At breakfast the next morning one friend commented that they looked cool but another remarked that they were a bit “effete”. My uncle, who lives in the area, said they looked like bowling shoes.
Over the weekend I toured some muddy horse stables, but nothing stuck and it all wiped off with a paper towel. At the Daytona 500, the No_Codes looked a little odd among the sneakers and hiking boots worn by most attendees but no one said anything. The next morning I toured The Wizarding World of Harry Potter theme park, walking miles and bumping into families pushing strollers. Amazingly, the leather emerged unscathed.

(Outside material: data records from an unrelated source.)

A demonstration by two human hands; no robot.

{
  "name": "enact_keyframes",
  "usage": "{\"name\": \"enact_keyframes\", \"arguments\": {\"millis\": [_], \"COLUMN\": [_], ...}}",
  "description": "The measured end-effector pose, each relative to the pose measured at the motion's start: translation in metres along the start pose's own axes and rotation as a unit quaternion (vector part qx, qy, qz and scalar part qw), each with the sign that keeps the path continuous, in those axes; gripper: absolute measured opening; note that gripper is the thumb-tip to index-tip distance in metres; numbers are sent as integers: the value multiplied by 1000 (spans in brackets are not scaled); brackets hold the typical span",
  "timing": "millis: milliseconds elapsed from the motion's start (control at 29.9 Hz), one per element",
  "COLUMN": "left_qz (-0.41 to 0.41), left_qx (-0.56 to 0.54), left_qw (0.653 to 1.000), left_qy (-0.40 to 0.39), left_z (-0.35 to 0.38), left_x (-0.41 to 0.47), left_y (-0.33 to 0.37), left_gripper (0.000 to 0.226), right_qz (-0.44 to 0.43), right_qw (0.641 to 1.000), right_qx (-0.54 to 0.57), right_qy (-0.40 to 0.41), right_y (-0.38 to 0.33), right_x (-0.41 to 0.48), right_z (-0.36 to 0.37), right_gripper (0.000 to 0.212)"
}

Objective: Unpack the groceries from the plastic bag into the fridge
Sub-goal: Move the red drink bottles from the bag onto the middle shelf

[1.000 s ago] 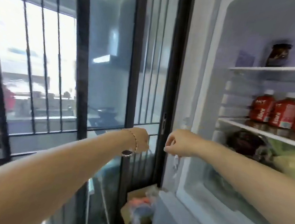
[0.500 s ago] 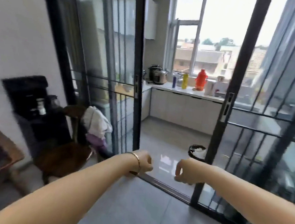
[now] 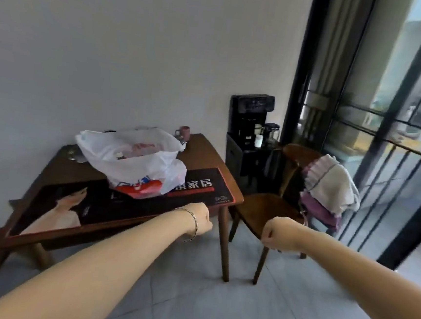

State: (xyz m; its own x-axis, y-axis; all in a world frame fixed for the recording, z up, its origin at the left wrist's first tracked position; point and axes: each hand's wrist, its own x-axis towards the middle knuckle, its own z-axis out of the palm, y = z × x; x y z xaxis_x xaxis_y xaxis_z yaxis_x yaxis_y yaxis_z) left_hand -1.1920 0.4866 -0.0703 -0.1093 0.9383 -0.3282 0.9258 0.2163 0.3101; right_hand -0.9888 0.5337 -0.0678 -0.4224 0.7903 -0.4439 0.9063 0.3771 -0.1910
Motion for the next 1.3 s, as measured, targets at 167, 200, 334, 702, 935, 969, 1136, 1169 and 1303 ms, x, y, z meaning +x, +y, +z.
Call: {"name": "enact_keyframes", "arguments": {"millis": [167,200,334,702,935,969,1136,1169,1303], "left_qz": [-45,-55,-103,-186,-124,-107,-89,-90,-70], "left_qx": [7,8,-40,-83,60,99,185,176,126], "left_qw": [999,998,992,966,986,988,979,980,989], "left_qy": [18,30,55,159,89,49,3,4,27], "left_z": [-35,-43,-83,-164,-175,-174,-168,-167,-164], "left_x": [62,76,139,251,362,384,438,443,455], "left_y": [-85,-99,-157,-308,-421,-438,-484,-491,-511], "left_gripper": [23,24,29,26,30,33,50,50,41], "right_qz": [-65,-81,-133,-237,-205,-195,-165,-163,-197], "right_qw": [998,997,991,969,978,980,984,983,973], "right_qx": [21,17,19,61,-21,-33,-46,-51,-96], "right_qy": [-3,-7,-26,25,-19,-30,-55,-61,-78], "right_y": [-61,-70,-116,-261,-327,-336,-349,-349,-350], "right_x": [111,134,232,423,516,533,574,578,596], "right_z": [-17,-22,-65,-136,-115,-112,-104,-103,-106], "right_gripper": [23,23,25,28,27,27,28,28,27]}}
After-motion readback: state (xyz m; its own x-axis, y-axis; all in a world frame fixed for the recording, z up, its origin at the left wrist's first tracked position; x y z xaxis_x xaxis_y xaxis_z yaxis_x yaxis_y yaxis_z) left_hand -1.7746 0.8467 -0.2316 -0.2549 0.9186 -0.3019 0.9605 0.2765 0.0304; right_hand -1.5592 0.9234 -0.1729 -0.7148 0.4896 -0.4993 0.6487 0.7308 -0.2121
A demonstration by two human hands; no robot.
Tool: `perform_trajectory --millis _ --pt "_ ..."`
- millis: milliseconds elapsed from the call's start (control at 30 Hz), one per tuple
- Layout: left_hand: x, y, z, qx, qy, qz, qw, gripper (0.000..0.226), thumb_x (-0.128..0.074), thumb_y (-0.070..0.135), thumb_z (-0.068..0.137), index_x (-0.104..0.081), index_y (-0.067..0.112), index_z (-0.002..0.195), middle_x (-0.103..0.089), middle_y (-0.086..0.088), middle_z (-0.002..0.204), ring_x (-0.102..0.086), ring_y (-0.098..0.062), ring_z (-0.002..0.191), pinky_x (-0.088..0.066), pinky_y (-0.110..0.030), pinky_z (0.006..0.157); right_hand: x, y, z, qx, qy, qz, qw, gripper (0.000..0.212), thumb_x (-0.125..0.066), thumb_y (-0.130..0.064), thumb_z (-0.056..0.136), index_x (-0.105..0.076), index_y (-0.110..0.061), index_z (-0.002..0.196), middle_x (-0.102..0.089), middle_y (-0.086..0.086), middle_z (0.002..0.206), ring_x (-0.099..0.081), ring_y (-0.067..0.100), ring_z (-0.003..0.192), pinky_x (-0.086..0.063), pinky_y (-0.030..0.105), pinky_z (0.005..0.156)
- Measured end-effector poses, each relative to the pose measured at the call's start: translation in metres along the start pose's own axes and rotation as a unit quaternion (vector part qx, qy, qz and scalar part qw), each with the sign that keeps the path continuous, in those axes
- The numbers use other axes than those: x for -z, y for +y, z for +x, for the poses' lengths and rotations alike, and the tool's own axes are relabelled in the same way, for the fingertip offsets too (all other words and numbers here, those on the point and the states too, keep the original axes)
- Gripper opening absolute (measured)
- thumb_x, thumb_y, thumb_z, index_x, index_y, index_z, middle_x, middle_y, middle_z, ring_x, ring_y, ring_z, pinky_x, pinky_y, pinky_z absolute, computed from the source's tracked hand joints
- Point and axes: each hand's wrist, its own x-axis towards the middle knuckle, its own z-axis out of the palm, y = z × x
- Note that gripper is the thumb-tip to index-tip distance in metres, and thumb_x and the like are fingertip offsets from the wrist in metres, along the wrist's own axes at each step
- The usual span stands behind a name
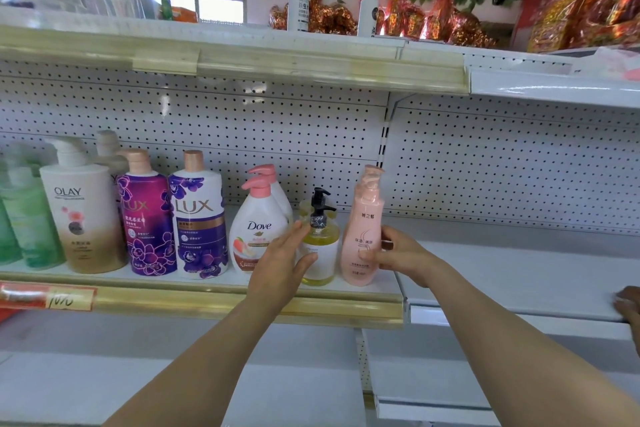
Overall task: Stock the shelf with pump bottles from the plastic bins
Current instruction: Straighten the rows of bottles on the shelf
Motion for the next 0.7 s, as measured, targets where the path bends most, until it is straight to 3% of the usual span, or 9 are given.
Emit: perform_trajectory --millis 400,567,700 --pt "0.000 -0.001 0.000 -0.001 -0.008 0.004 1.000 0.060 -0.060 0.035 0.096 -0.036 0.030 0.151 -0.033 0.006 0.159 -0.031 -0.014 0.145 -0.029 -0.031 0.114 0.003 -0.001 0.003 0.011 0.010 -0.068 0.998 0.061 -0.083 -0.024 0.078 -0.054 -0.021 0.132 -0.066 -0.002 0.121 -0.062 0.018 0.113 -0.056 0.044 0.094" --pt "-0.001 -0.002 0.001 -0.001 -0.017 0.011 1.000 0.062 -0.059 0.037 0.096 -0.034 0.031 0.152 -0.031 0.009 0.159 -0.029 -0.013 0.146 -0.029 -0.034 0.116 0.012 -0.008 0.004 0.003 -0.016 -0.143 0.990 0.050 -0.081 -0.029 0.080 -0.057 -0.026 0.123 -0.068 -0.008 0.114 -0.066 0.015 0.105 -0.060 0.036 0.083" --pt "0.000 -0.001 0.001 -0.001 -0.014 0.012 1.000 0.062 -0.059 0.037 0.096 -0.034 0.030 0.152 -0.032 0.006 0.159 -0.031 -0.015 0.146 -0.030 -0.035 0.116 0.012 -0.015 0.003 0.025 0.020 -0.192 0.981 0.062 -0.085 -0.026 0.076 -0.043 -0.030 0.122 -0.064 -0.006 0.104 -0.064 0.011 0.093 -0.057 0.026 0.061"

However, could the shoes make the transition from the road to the workplace? Back in New York, I put on a grey Calvin Klein suit and the No_Codes and headed to the office. In Midtown Manhattan, where conservative attire prevails, the contrasting laces and striped soles stood out – enough to cause colleagues to raise their eyebrows.
And enough to make me think that, for luxury goods titans like Della Valle or media figures like Hack, the shoes’ premise holds up, and you can get away with contrasting footwear no matter how serious the situation. But for those of us tasked with fitting in among myriad corporate executives, more conventional footwear – well, codes – may still need to be observed.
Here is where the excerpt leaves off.